═══ Source data ═══
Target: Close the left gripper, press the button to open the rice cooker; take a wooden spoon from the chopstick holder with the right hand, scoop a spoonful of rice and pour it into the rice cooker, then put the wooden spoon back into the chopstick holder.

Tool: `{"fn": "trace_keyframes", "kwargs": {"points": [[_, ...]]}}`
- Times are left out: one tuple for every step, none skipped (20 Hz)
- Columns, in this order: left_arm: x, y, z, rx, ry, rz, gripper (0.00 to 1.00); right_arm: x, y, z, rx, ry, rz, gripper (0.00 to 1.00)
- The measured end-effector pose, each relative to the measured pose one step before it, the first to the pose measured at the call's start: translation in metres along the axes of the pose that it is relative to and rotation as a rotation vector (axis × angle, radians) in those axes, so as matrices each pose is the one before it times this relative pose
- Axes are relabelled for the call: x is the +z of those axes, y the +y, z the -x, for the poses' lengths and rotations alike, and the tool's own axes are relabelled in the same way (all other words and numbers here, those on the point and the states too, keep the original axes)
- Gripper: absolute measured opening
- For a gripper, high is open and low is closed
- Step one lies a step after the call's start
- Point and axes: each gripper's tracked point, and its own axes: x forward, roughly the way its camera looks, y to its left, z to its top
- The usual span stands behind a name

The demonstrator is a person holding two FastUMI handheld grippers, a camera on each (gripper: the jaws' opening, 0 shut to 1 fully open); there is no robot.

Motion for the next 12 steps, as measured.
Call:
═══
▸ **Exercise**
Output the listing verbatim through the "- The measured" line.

▸ **Written response**
Target: Close the left gripper, press the button to open the rice cooker; take a wooden spoon from the chopstick holder with the right hand, scoop a spoonful of rice and pour it into the rice cooker, then put the wooden spoon back into the chopstick holder.

Tool: `{"fn": "trace_keyframes", "kwargs": {"points": [[_, ...]]}}`
- Times are left out: one tuple for every step, none skipped (20 Hz)
- Columns, in this order: left_arm: x, y, z, rx, ry, rz, gripper (0.00 to 1.00); right_arm: x, y, z, rx, ry, rz, gripper (0.00 to 1.00)
- The measured end-effector pose, each relative to the measured pose one step before it, the first to the pose measured at the call's start: translation in metres along the axes of the pose that it is relative to and rotation as a rotation vector (axis × angle, radians) in those axes, so as matrices each pose is the one before it times this relative pose

The output is finished.